新規分子認識素子「アプタマー」を用いた標的生体分子特異的解析

 「アプタマー」とは,標的分子のみと特異的に結合するような配列を持つ核酸の総称です。同じような機能を持つ分子として,一般的には抗体が広く利用されておりますが,生物由来の抗体は化学的安定性が低く高価であるなどの欠点もあります。そこで近年,人工合成可能で安定性が高く安価なアプタマーが注目されており,生体内の主要マーカーの捕捉・検出や医薬品への応用が進められております。
 私たちの研究室では,任意の標的分子に対するアプタマーを簡便・迅速に選抜する方法論の開発とその性能向上のための理論構築を進めております。また,選抜されたアプタマーの応用技術開発も進めており,生体物質との親和性評価方法の開発や,アプタマーの機能を組み込んだ新規材料の開発などにも取り組んでおります。

図はCD63アプタマー(1)の三次構造予測結果
Created by AlphaFold Server.
(1) Q. Zhou, et al. Method 2016, 97, 88. 

電気泳動を利用した分子操作のミクロスケール化学への応用

 ミクロスケール空間(~100 µm)における化学では,界面反応の高効率化・迅速化,反応時間の短縮,反応物質量の大幅な削減など,一般的なビーカーやフラスコを用いたバルクスケールの化学とは異なる分子の挙動が観察されます。しかしながら,このような非常に小さい空間で分子を操作して反応を制御するためには,様々な工夫が必要となります。
 私たちの研究室では,電気の力で溶液中の分子を操作する「電気泳動」の技術を応用し,ミクロスケール空間における混合・反応・分離・分析技術開発と,開発した技術を用いた生体分子間相互作用解析,酵素反応解析,遺伝子解析,抗原抗体反応解析などを行っています。

マイナス263℃の極低温を用いて 光化学反応の仕組みを解き明かす

分子が光を吸収することによって開始される反応を光化学反応といいます。この反応の仕組みを解明するには途中に介在する反応中間体の構造や性質を知る必要があります。しかしその寿命は100 万分の1 秒以下という場合も多く、通常それを捉えることは困難です。そこで我々はマイナス263℃で凍結した不活性媒体の中に反応中間体を封じ込めることで長寿命化させ、直接観測します。この手法を用いると、例えば窒素が一本しか手をもたないナイトレンと呼ばれる分子を観測することができます。
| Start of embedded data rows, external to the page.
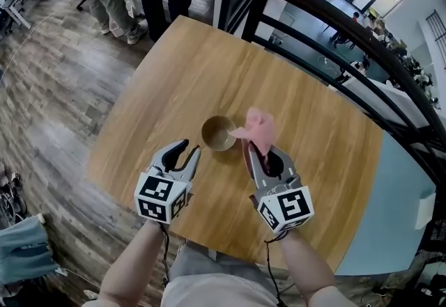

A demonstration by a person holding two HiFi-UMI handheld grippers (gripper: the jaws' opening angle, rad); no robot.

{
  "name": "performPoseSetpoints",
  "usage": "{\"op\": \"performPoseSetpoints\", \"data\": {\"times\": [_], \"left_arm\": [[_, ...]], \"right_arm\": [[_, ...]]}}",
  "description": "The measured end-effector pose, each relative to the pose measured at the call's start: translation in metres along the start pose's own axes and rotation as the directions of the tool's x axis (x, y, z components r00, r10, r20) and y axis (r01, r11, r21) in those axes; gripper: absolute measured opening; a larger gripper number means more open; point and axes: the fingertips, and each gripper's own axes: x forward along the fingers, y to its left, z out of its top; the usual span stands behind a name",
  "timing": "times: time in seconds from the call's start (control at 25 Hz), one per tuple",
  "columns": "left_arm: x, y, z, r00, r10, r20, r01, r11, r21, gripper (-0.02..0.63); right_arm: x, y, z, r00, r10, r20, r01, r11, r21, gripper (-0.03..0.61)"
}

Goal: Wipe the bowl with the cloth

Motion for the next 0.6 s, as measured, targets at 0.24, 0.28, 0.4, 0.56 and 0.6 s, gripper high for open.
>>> {"op": "performPoseSetpoints", "data": {"times": [0.24,0.28,0.4,0.56,0.6], "left_arm": [[0.042,0.020,-0.027,0.998,-0.006,-0.070,0.003,0.999,-0.042,0.124],[0.049,0.025,-0.032,0.997,-0.012,-0.082,0.008,0.999,-0.053,0.131],[0.065,0.036,-0.044,0.994,-0.031,-0.105,0.021,0.995,-0.100,0.135],[0.087,0.041,-0.060,0.989,-0.052,-0.137,0.034,0.991,-0.132,0.135],[0.092,0.041,-0.064,0.987,-0.058,-0.148,0.037,0.989,-0.144,0.135]], "right_arm": [[0.022,-0.011,-0.037,0.999,-0.004,-0.034,0.005,1.000,0.024,0.015],[0.026,-0.011,-0.044,0.999,-0.002,-0.043,0.003,1.000,0.030,0.015],[0.038,-0.011,-0.065,0.997,0.006,-0.073,-0.004,1.000,0.029,0.015],[0.054,-0.015,-0.089,0.994,0.012,-0.105,-0.009,0.999,0.035,0.015],[0.057,-0.016,-0.094,0.994,0.014,-0.111,-0.010,0.999,0.039,0.015]]}}
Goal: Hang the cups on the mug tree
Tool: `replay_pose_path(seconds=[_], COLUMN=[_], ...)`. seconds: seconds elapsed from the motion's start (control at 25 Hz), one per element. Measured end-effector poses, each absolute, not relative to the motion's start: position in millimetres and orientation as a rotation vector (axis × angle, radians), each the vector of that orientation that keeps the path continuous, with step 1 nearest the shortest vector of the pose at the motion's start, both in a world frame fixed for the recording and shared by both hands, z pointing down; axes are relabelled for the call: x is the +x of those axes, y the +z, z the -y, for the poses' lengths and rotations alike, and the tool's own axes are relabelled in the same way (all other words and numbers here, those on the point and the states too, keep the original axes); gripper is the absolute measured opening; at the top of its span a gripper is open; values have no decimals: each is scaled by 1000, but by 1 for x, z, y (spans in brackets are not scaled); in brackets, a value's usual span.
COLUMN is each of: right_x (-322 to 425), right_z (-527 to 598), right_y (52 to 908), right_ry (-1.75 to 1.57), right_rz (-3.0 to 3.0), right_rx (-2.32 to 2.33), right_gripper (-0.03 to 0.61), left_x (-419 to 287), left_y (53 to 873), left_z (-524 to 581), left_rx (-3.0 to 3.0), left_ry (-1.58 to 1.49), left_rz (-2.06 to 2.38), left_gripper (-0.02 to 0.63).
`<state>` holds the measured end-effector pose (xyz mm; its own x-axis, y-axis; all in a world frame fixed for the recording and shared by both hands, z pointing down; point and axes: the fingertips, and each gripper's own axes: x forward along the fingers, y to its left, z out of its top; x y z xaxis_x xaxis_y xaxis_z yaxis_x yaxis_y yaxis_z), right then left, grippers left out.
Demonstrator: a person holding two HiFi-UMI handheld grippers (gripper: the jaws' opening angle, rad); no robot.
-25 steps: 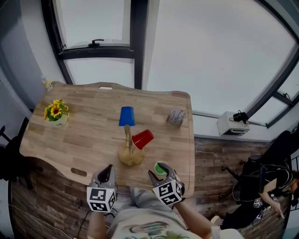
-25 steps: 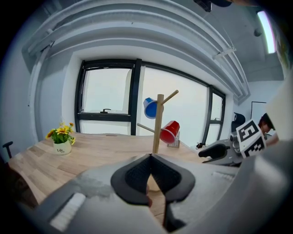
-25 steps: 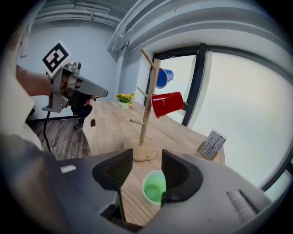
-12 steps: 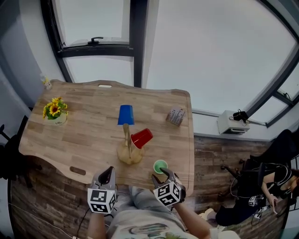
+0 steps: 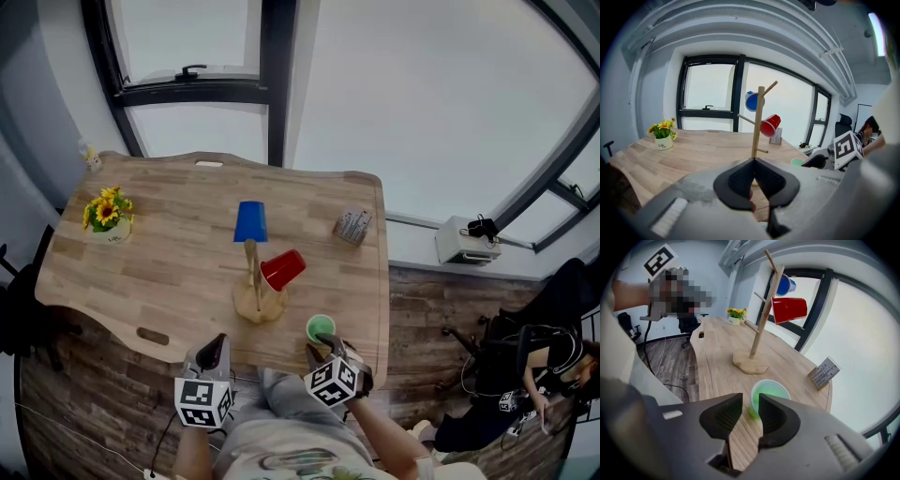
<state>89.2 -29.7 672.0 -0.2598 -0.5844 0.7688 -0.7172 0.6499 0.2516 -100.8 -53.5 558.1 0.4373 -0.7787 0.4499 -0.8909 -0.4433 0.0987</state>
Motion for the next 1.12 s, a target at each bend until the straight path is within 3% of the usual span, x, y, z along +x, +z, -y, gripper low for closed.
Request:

このような研究を通して構築させる「反応中間体化学」は、学問的に意義をもち、光触媒や光がん治療といった光反応の創造にも大きく貢献しています。

光活性化型放出剤の構築と能力評価

光を照射することで抗癌剤や一酸化窒素NOを放出する分子を設計・合成し、その光化学的特性や放出能力を明らかにするとともに、癌細胞に対する殺細胞効果を評価します。光照射の位置や時間の制御は容易であり、この利点を生かして望む場所にのみ薬剤を投与できれば、副作用の大幅な軽減化が期待できます。